After Anthropic Mythos

The implications of Claude Mythos, Anthropic’s agentic offensive security tool, are particularly significant for the financial sector. Such is the extent of the threat that François-Philippe Champagne, Canada’s Finance Minister drew a comparison with conflict in the Persian Gulf:  “the Strait of Hormuz – we know where it is and we know how large it is... the issue that we're facing with Anthropic is that it's the unknown unknown,” he said in an interview with the BBC.

While Mythos’ capabilities may be impressive, clearly there’s friction between the pursuit of autonomous AI and the non-negotiable requirement for regulatory transparency and auditability. This puts finance and banking leaders in a challenging position, caught between commercial imperatives that demand innovation and the need for rigor and compliance. 

However, there is a way forward. While much of the industry and wider economy have been experimenting with AI, for those in the financial sector now is the right time to move beyond curiosity to instead transform and rewire the infrastructure needed to both continue to secure critical financial systems and unlock the agility needed to deliver for customers. 

A new source of complexity

Managing complexity isn’t new to the finance sector. Indeed, it’s part of the service it provides to customers. However, with Mythos sending out a distinct signal of the extent of the risk that AI poses to software security, there’s now an additional layer for technology and institutional leaders to contend with. 

It undoubtedly complicates the picture when it comes to legacy systems. While caution and conservatism around core infrastructure and systems has long been understandable, the extent of Mythos' capabilities (if Anthropic’s claims are accurate) immediately changes things. 

The systems on which large banks and other institutions have depended for many decades may now be vulnerable when faced with automated, large-scale agentic threats. Vulnerabilities that may have been buried in the dusty corners of expansive systems and beneath layers of code can now be uncovered incredibly quickly. This means that modernizing existing systems is no longer just an option, but a fundamental step towards long-term security and resilience. 

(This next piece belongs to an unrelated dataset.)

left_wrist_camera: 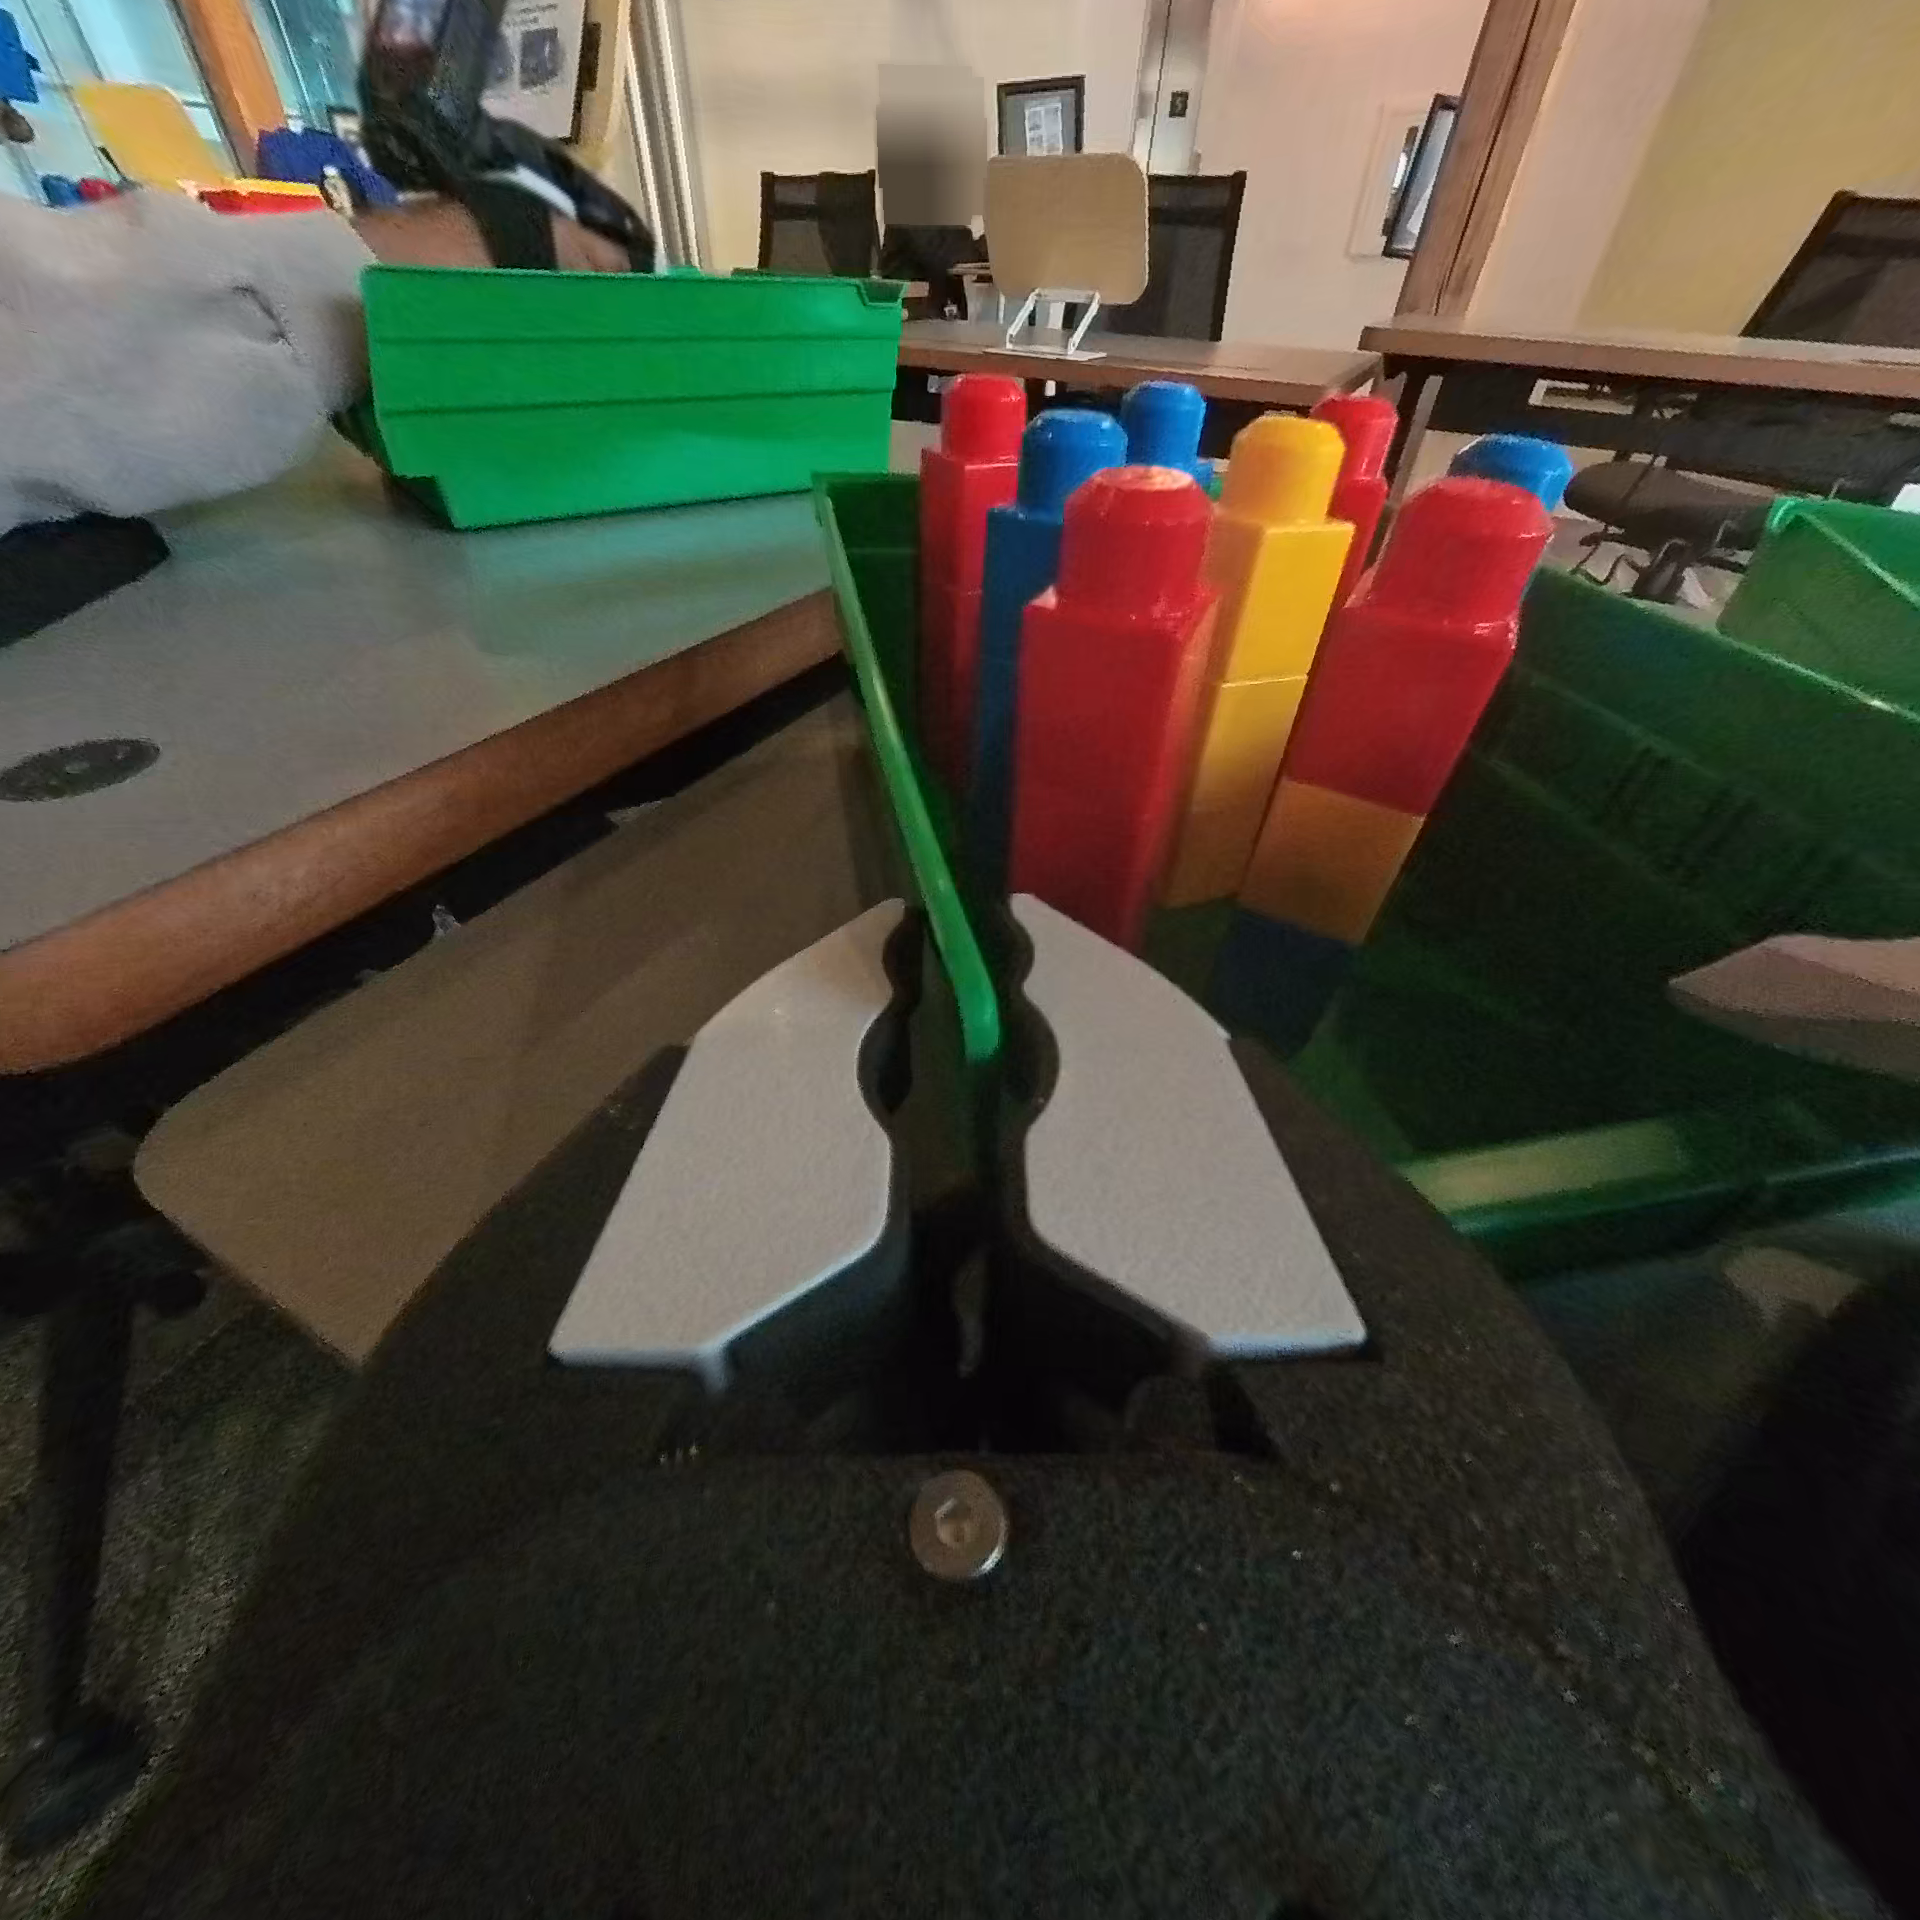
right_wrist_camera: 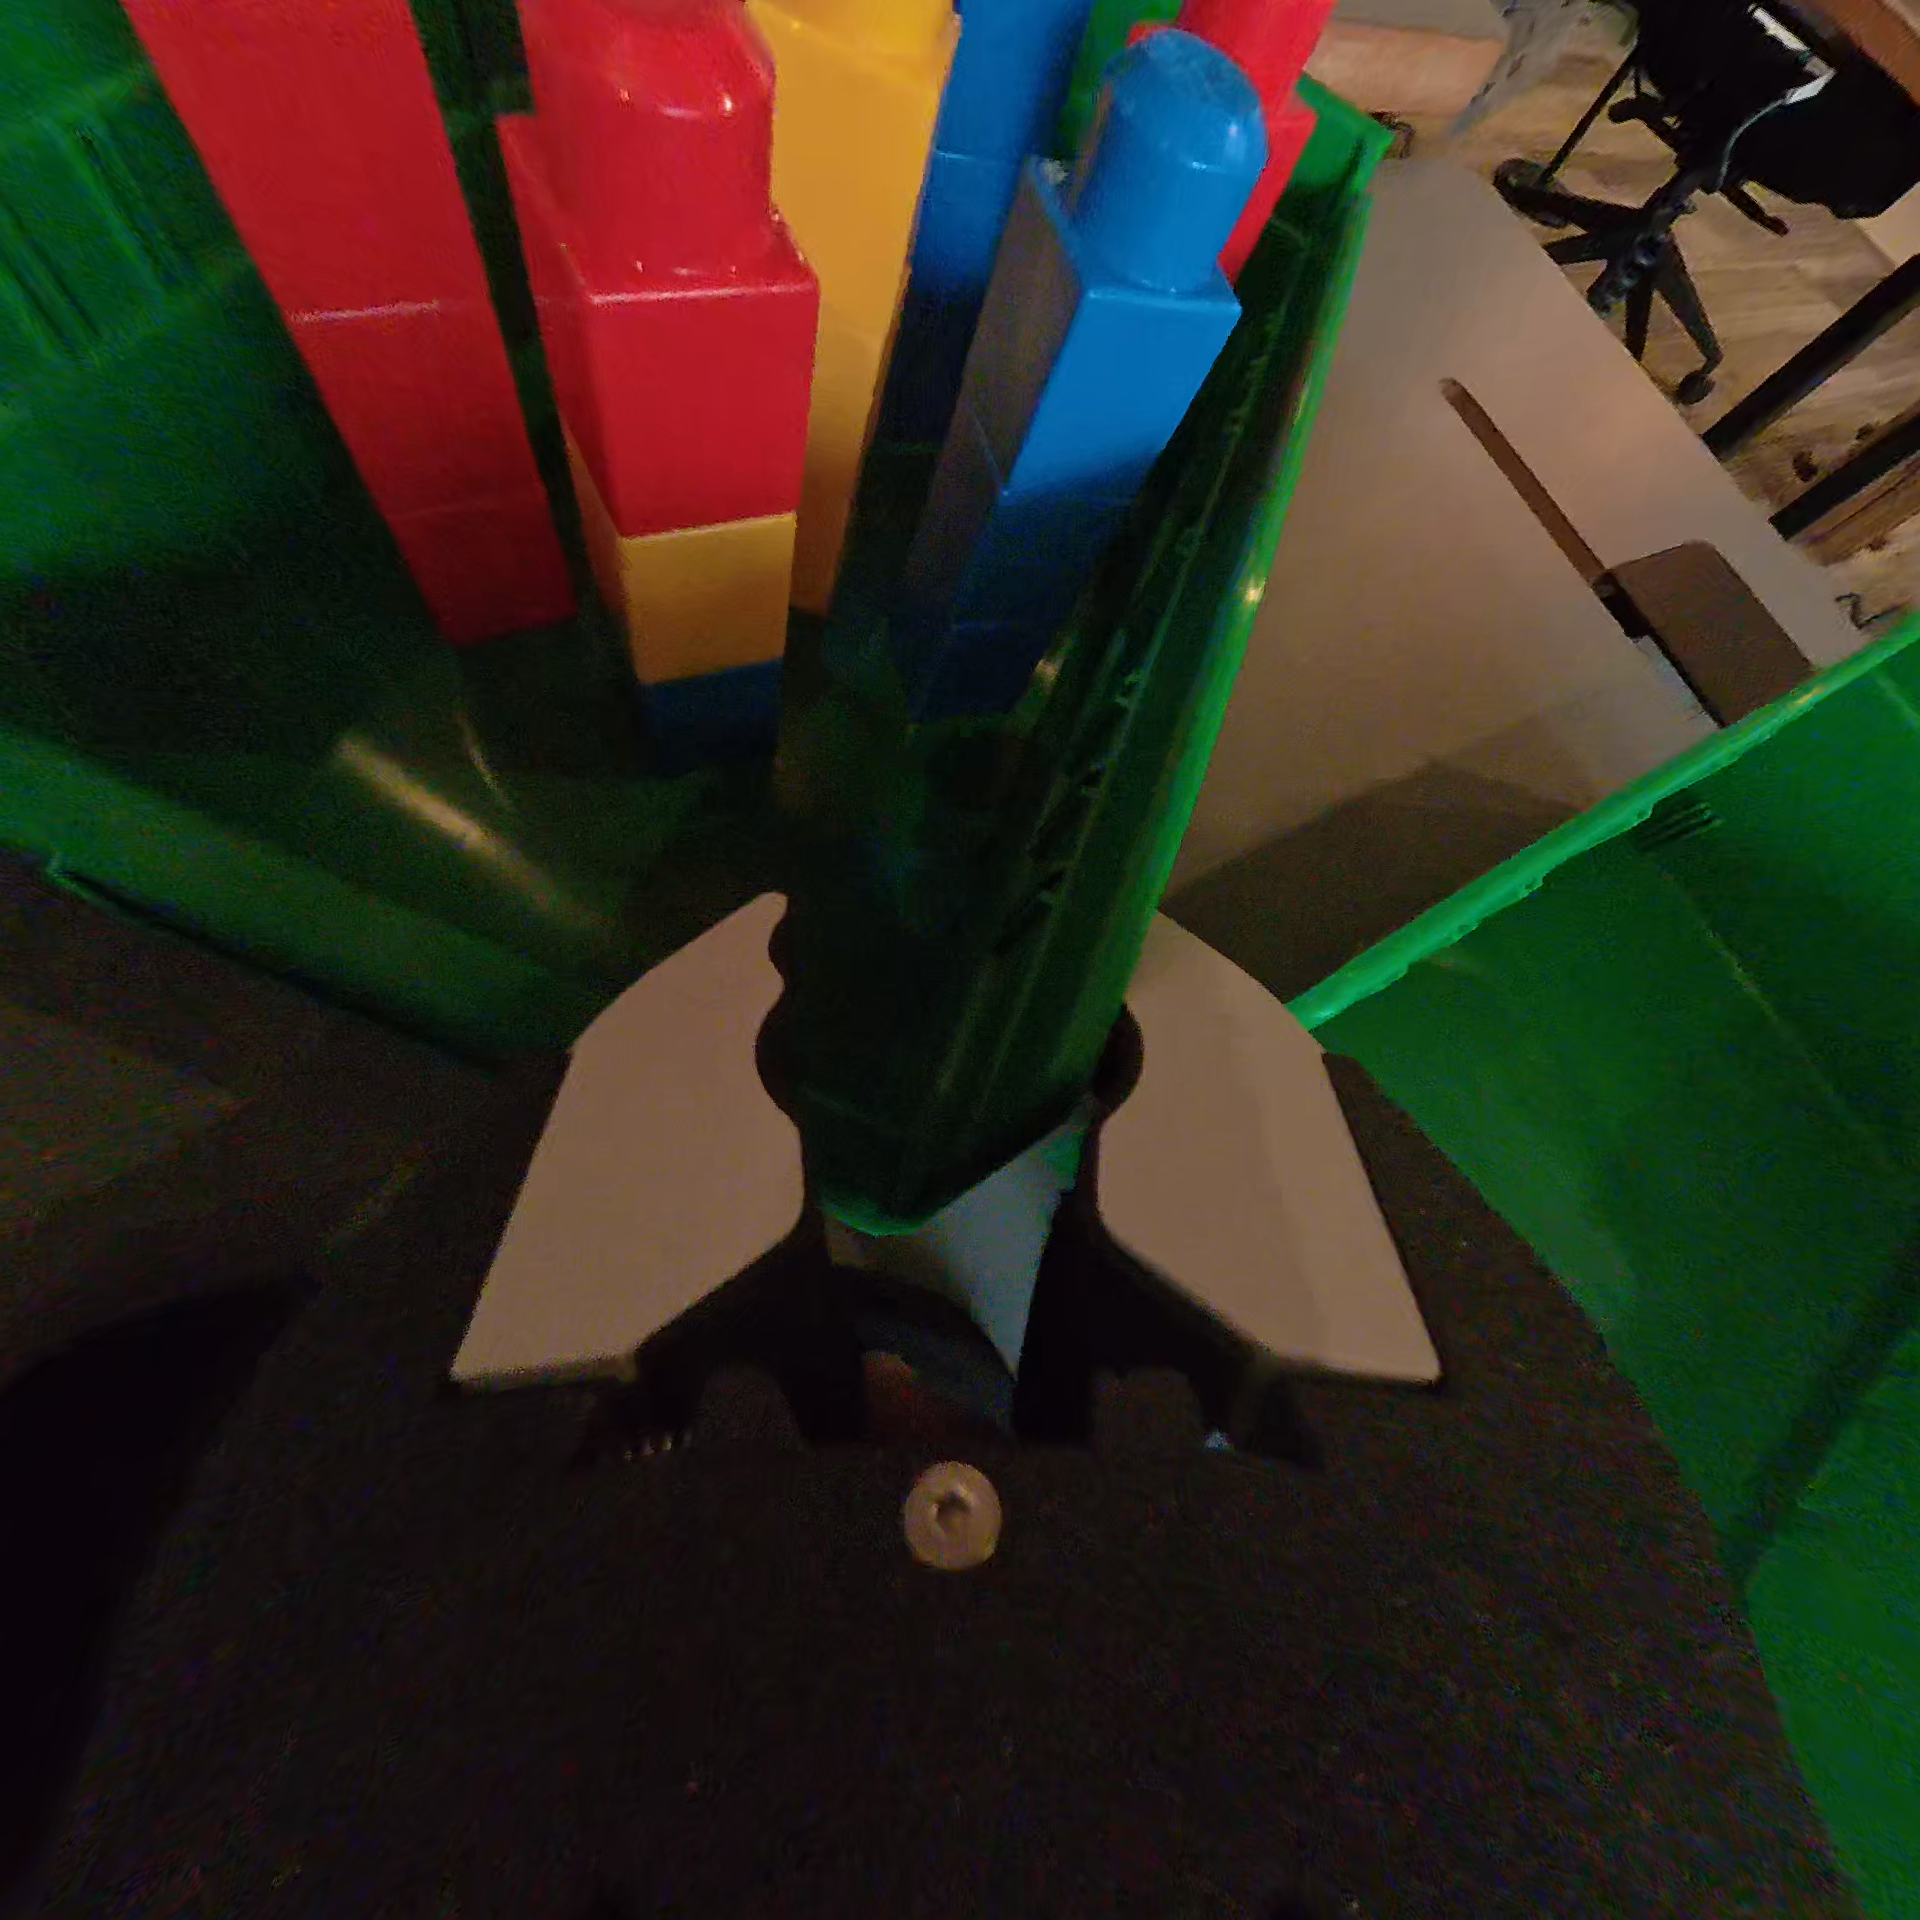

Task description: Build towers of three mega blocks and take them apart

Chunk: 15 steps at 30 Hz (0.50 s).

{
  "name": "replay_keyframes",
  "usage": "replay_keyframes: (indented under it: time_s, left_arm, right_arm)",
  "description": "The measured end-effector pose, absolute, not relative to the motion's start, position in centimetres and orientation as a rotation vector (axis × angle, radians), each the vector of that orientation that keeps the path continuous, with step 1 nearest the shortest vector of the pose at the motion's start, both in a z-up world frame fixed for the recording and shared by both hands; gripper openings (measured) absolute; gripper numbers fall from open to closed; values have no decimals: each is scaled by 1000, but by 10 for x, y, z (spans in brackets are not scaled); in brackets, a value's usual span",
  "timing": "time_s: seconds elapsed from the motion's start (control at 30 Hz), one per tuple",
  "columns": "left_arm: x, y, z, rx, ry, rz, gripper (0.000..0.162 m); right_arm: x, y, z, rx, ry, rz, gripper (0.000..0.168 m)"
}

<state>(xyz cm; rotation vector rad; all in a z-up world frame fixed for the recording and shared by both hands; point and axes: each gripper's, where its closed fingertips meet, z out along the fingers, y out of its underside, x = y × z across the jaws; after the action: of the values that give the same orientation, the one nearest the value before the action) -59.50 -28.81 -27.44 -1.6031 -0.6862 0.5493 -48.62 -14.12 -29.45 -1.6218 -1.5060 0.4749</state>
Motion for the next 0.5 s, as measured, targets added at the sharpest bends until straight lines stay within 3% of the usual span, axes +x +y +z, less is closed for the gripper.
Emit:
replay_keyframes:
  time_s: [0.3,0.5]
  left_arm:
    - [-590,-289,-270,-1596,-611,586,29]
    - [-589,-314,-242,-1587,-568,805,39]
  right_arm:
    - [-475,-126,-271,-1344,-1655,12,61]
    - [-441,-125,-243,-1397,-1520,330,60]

The consequences for regulation

The precise consequences of Mythos on regulation isn’t yet clear. It’s encouraging that regulators around the world are actively monitoring the situation. That a number of banking institutions are partnering with Anthropic as the company tests Mythos Preview and Project Glasswing should also be seen as an indication that the sector is playing its part, even if questions about the possible competitive advantage are understandable. Ultimately, given the importance of the sector to the wider economy, it’s vital that BFSI organizations are at the heart of decisions that are made. How the sector responds will have consequences for everyone. 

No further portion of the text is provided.